* _WHAT YOU SHOULD DO_
The required lines are those that contain "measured"; pull them out of the data and copy them.

* _SUPPLIED MATERIAL_
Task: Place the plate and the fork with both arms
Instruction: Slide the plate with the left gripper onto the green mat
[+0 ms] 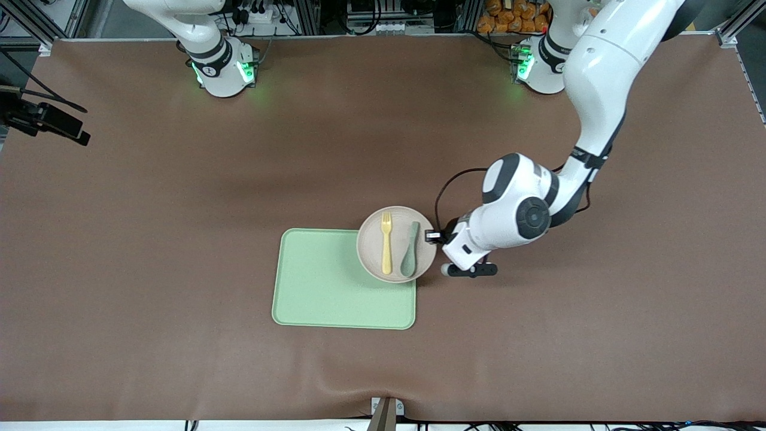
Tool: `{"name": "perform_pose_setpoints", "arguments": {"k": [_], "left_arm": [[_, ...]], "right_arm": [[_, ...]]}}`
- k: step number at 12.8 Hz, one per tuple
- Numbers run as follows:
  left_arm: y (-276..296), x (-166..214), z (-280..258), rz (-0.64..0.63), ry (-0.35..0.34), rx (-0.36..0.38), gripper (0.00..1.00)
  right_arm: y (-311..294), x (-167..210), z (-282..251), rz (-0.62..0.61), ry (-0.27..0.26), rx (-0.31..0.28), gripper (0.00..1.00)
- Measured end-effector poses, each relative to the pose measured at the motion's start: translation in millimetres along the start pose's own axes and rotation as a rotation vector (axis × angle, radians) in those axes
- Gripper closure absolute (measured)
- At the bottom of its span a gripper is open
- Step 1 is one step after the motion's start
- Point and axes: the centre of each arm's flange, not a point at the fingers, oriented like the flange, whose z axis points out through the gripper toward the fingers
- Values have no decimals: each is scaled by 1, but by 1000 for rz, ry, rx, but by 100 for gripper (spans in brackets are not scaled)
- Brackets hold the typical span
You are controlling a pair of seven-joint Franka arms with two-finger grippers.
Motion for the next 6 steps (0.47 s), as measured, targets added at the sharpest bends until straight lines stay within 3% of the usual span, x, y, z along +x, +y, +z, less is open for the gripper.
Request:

* _TASK OUTPUT_
- Measured end-effector poses, each relative to the pose measured at the motion's start: translation in millimetres along the start pose's own axes and rotation as a rotation vector (axis × angle, radians) in those axes
- Gripper closure absolute (measured)
Motion for the next 6 steps (0.47 s), as measured, targets added at the sharpest bends until straight lines stay within 3% of the usual span, x, y, z along +x, +y, +z, less is open for the gripper.

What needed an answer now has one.